Burry’s comments arrive during a volatile week for Bitcoin. The cryptocurrency has been swinging sharply, dropping below $71,000 before rebounding, then slipping again as global market risk appetite deteriorated.

The comparison has sparked debate within the crypto community about the validity of using historical patterns to predict future price movements. Trading firm GSR questioned the methodology, asking, “Is it a pattern if it happened once?”

Some analysts note that the market conditions today differ significantly from those of the 2021-2022 period. The previous bear market occurred amid aggressive Federal Reserve interest rate hikes, collapsing leverage in the crypto sector, and heavy retail participation.

Current market dynamics tell a different story. Bitcoin now benefits from spot ETF inflows, greater institutional liquidity, and a macro environment shaped more by cross-asset volatility and artificial intelligence spending concerns than monetary tightening.

 

 

Despite these differences, Burry’s track record lends credibility to his market observations. His analysis often focuses on shifts in market positioning and investor psychology rather than precise price forecasting.

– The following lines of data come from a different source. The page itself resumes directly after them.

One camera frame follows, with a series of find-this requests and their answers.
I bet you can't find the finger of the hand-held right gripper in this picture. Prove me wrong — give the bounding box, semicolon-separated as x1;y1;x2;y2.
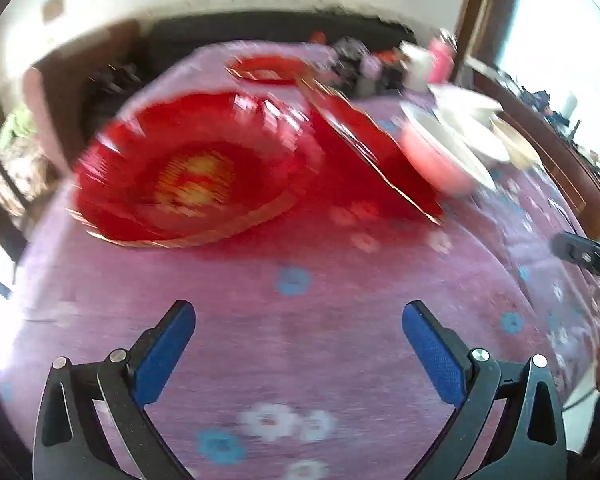
551;231;600;293

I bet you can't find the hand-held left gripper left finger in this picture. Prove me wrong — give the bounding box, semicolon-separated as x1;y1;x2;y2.
32;300;197;480

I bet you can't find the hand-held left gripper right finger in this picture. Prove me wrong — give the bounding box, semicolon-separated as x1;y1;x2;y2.
402;301;568;480

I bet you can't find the cream ribbed disposable plate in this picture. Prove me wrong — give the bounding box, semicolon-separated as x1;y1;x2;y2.
490;117;544;171

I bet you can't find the white foam bowl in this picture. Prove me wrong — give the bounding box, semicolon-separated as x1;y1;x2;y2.
447;110;511;166
427;83;503;121
399;104;497;197

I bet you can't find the large red gold-rimmed plate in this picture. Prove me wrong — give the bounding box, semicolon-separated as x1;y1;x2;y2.
72;90;327;249

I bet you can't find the red scalloped gold-rimmed plate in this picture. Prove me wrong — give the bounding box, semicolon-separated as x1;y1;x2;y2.
300;80;443;226

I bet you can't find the wooden sideboard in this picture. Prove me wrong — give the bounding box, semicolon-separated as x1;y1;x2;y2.
460;60;600;237

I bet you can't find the purple floral tablecloth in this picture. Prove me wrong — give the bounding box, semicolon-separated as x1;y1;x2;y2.
0;40;600;480

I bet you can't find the patterned brown blanket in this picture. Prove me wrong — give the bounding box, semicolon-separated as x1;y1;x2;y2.
0;145;57;217

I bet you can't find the window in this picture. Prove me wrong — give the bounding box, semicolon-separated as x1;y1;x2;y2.
495;0;600;171

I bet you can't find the pink insulated bottle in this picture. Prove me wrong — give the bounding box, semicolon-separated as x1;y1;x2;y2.
426;35;457;84

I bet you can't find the white cup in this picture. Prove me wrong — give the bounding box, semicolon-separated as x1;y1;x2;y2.
399;42;434;92

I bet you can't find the green cloth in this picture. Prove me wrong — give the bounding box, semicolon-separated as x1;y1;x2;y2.
0;105;37;152

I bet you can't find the pink brown armchair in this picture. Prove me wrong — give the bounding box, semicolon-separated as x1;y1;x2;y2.
22;20;147;173

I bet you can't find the black equipment pile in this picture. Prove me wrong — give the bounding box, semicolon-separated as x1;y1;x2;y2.
82;60;146;117

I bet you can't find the small red glass plate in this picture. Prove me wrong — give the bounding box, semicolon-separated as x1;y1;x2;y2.
225;55;314;86

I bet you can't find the black sofa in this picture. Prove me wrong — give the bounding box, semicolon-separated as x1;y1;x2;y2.
145;7;417;77

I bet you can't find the black cable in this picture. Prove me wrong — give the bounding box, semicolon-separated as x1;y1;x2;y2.
564;386;600;409

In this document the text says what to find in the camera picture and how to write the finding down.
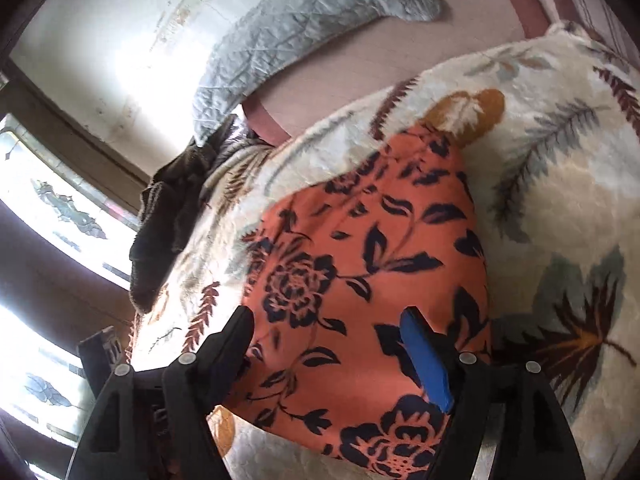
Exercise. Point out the cream leaf-print blanket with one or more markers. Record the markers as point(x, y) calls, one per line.
point(550, 185)

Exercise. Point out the dark ribbed object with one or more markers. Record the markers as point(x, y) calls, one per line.
point(100, 355)

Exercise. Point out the grey quilted pillow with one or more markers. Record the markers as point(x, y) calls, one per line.
point(300, 25)

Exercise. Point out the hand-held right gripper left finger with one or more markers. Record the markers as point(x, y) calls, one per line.
point(235, 345)

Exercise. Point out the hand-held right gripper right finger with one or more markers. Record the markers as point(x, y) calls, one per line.
point(425, 360)

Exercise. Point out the stained glass window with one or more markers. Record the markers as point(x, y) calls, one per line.
point(60, 210)

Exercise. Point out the dark brown knitted garment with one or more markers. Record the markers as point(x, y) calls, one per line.
point(165, 210)

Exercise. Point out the orange floral blouse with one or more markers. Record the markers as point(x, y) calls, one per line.
point(350, 240)

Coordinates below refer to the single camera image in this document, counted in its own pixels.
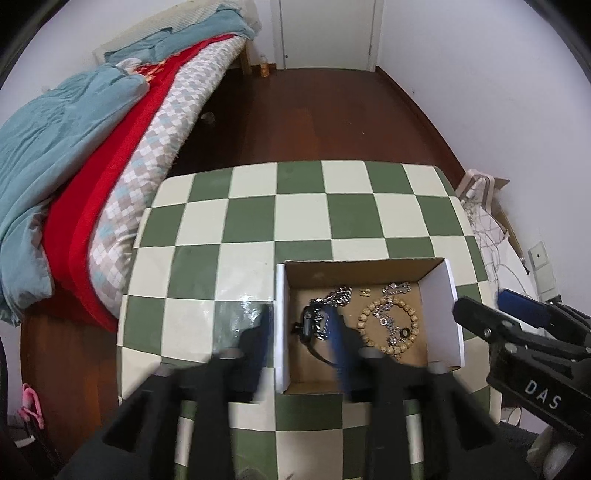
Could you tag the pink plastic hanger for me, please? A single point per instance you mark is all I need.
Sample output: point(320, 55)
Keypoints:
point(32, 406)

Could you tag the small dark floor object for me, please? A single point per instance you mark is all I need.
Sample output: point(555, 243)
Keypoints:
point(207, 118)

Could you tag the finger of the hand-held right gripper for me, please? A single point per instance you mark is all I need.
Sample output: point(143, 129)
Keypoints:
point(521, 304)
point(480, 318)

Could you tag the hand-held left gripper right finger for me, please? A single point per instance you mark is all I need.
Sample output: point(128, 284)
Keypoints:
point(341, 344)

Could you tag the white slipper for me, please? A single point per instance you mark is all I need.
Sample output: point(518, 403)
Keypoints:
point(561, 454)

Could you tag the quilted pale pillow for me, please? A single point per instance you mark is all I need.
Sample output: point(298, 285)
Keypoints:
point(198, 7)

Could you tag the red blanket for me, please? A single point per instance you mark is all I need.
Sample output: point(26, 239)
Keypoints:
point(115, 161)

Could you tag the flat cardboard piece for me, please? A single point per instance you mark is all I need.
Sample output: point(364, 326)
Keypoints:
point(502, 184)

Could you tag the diamond pattern bed sheet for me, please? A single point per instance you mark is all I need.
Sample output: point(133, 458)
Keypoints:
point(175, 110)

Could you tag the small orange bottle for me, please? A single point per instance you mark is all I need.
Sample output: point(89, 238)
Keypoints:
point(264, 68)

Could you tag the black wrist band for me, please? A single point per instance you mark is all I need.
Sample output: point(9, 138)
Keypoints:
point(307, 325)

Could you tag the large teal blanket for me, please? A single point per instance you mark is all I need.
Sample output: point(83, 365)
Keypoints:
point(60, 138)

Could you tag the wooden bed frame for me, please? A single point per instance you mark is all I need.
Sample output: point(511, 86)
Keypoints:
point(244, 57)

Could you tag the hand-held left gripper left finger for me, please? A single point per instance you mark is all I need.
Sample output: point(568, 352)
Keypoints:
point(256, 341)

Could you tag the white door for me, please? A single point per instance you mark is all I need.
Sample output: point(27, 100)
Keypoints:
point(323, 32)

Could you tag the cardboard box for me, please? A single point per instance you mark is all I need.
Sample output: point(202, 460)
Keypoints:
point(415, 364)

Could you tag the green white checkered tablecloth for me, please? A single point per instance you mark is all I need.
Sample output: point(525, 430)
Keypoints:
point(300, 217)

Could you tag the grey wall switch panel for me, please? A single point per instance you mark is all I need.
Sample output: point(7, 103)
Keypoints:
point(538, 256)

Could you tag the folded teal blanket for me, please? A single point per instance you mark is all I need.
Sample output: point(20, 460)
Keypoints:
point(198, 34)

Market participants have generally adopted a cautious stance toward Bitcoin following Burry’s comments. However, the broader crypto market remains uncertain about the direction of prices in the coming weeks.

Burry’s warning function serves less as a definitive prediction and more as a signal about potential failed rebounds and weakening investor conviction in the current market structure.